## EXERCISE PROMPT:
From the records below, extract only the lines running from the line with "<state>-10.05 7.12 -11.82" to the line with "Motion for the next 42", both lines included, reproducing them exactly.

-------

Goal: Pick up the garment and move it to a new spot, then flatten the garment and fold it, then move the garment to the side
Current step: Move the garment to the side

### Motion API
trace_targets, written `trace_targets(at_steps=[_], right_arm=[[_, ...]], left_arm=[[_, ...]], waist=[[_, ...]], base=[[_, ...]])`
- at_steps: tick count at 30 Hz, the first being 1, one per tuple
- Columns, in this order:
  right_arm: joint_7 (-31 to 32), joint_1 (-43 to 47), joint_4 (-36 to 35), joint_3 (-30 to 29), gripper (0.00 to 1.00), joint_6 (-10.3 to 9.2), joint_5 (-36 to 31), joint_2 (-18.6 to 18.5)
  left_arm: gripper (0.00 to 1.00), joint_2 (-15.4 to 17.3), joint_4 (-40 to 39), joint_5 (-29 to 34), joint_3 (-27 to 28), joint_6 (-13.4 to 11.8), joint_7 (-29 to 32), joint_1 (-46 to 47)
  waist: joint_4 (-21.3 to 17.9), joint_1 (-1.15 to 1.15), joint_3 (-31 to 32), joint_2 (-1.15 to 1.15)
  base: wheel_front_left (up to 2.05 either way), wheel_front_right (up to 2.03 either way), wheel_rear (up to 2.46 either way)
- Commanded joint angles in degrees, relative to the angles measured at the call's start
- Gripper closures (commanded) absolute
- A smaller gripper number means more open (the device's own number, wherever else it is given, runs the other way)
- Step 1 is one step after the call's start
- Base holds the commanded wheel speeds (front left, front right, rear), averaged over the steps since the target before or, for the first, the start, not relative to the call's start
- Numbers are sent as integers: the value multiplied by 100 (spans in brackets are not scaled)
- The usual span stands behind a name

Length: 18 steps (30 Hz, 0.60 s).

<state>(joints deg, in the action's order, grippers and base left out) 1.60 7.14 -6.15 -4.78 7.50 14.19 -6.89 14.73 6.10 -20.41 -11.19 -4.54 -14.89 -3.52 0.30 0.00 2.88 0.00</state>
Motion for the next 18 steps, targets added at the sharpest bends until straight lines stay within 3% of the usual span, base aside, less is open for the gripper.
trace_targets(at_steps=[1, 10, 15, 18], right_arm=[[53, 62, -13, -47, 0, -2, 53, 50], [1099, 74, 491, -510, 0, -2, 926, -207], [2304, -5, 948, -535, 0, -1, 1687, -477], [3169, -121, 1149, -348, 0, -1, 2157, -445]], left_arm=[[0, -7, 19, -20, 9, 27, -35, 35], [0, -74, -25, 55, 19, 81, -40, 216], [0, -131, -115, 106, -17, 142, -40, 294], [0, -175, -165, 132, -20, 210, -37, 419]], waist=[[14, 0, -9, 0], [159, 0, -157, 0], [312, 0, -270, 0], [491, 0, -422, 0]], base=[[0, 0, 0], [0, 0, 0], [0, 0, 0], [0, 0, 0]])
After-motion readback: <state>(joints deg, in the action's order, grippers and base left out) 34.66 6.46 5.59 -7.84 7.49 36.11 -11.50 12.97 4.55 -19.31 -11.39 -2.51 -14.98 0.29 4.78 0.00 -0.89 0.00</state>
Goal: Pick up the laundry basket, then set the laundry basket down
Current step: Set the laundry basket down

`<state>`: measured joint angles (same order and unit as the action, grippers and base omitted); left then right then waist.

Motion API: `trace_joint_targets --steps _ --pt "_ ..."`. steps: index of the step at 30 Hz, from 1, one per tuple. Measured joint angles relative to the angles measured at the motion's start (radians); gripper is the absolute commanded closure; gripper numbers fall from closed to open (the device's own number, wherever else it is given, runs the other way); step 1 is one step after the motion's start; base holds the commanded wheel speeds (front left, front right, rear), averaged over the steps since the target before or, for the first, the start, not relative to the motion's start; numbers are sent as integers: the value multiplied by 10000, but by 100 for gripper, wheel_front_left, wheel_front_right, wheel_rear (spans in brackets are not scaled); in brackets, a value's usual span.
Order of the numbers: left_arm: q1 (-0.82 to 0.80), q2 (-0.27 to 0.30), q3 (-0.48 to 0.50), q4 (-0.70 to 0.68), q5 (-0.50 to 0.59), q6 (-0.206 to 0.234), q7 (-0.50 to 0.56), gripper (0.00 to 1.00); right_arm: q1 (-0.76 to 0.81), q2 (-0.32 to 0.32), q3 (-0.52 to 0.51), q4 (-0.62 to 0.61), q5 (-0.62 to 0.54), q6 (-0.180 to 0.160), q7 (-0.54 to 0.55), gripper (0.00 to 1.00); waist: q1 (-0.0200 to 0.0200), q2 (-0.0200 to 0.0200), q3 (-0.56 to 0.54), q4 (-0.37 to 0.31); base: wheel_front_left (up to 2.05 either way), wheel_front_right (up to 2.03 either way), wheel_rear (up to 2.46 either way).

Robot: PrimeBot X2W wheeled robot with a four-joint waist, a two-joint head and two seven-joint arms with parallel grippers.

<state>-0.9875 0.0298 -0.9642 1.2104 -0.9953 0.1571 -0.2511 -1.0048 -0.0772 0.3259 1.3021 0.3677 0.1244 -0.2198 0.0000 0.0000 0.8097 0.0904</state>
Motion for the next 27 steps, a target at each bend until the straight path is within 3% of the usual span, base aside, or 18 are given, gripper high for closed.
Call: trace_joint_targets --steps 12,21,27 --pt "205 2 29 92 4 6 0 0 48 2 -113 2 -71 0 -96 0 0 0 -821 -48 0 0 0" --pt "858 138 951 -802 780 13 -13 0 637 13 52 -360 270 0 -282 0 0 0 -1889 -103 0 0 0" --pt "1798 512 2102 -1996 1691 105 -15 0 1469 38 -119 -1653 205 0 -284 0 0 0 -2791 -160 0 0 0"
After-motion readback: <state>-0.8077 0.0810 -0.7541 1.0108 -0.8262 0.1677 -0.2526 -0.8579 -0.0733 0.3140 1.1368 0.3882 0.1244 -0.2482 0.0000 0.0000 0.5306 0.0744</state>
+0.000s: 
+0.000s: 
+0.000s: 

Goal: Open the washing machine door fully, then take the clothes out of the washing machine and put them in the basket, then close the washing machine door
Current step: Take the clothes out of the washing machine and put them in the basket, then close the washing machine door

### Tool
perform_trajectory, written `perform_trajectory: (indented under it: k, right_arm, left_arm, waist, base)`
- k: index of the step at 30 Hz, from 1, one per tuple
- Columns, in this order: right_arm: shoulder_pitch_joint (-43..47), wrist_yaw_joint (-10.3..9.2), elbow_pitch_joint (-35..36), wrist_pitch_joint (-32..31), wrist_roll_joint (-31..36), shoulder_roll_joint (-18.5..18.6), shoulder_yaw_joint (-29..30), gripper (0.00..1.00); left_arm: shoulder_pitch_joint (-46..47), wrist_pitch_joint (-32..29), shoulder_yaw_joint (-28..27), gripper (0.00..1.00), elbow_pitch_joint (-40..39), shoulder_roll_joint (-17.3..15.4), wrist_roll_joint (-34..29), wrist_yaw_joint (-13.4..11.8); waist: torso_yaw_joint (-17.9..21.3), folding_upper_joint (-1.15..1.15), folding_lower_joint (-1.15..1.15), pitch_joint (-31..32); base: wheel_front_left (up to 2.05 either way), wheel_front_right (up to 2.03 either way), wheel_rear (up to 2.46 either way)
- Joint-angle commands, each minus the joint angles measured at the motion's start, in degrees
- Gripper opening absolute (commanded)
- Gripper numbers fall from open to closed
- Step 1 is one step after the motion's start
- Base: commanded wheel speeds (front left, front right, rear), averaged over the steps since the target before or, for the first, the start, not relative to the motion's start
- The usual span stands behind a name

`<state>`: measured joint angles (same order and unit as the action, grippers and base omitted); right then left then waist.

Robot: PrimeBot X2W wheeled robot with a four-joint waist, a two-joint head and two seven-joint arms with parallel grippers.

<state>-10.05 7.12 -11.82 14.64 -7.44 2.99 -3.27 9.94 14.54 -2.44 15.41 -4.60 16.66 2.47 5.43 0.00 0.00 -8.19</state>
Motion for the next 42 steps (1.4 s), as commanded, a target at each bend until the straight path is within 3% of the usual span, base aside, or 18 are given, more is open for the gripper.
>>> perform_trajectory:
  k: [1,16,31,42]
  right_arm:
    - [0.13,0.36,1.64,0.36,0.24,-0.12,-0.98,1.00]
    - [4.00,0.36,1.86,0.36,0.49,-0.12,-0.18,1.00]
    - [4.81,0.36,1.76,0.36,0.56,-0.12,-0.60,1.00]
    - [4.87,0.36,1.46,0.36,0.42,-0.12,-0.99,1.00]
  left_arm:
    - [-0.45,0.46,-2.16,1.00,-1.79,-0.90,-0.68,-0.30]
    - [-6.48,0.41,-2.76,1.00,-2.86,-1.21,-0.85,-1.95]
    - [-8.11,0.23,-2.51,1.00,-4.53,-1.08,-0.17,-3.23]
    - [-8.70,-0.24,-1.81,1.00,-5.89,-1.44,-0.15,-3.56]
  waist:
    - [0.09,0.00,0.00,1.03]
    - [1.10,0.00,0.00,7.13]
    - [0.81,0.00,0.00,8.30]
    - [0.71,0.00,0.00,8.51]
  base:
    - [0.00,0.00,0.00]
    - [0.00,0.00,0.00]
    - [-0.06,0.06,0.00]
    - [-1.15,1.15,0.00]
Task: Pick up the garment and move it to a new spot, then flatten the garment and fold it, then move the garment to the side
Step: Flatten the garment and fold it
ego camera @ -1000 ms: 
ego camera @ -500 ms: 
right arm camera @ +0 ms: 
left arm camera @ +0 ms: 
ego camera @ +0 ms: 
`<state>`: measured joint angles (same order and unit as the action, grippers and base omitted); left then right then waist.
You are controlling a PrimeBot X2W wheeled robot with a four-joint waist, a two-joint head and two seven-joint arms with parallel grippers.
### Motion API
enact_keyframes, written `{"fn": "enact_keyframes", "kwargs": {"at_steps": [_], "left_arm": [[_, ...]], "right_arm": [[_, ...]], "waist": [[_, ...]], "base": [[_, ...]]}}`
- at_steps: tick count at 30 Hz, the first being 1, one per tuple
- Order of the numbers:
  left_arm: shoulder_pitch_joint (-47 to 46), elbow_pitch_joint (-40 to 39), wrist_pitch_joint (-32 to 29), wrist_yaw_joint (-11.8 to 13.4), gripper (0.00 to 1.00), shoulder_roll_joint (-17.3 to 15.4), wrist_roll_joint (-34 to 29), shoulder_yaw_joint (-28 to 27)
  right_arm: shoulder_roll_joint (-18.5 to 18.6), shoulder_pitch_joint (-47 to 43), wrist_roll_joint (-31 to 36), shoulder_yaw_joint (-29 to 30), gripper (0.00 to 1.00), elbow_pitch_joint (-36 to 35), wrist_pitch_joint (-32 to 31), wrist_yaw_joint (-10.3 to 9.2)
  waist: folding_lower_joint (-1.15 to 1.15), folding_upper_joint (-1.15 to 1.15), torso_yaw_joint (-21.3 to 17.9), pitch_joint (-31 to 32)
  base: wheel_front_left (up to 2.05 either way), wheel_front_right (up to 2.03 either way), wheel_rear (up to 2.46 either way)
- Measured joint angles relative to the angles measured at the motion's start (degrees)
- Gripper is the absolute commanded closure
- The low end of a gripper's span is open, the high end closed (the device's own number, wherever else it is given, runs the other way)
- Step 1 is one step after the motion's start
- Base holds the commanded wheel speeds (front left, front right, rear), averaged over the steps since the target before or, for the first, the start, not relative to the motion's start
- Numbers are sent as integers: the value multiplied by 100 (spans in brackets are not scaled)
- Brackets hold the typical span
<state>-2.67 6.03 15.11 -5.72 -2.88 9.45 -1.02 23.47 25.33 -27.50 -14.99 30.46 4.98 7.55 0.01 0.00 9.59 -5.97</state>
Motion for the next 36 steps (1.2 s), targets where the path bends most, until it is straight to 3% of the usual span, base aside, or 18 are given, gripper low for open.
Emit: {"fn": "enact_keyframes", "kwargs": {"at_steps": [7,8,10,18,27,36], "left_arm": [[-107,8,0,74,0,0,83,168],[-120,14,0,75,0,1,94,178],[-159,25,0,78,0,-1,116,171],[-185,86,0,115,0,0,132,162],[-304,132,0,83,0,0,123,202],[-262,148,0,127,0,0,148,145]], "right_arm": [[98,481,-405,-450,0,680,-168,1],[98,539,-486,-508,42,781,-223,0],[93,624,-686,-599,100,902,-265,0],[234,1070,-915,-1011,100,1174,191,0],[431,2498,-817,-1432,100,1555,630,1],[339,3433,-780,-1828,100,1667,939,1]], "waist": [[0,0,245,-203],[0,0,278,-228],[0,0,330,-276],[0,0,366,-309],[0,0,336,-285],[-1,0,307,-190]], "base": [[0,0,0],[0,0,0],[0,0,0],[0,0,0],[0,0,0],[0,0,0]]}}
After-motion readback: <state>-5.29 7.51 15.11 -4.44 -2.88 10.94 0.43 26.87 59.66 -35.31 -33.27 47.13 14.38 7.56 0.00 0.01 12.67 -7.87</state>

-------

## EXERCISE OUTPUT:
<state>-10.05 7.12 -11.82 14.64 -7.44 2.99 -3.27 9.94 14.54 -2.44 15.41 -4.60 16.66 2.47 5.43 0.00 0.00 -8.19</state>
Motion for the next 42 steps (1.4 s), as commanded, a target at each bend until the straight path is within 3% of the usual span, base aside, or 18 are given, more is open for the gripper.

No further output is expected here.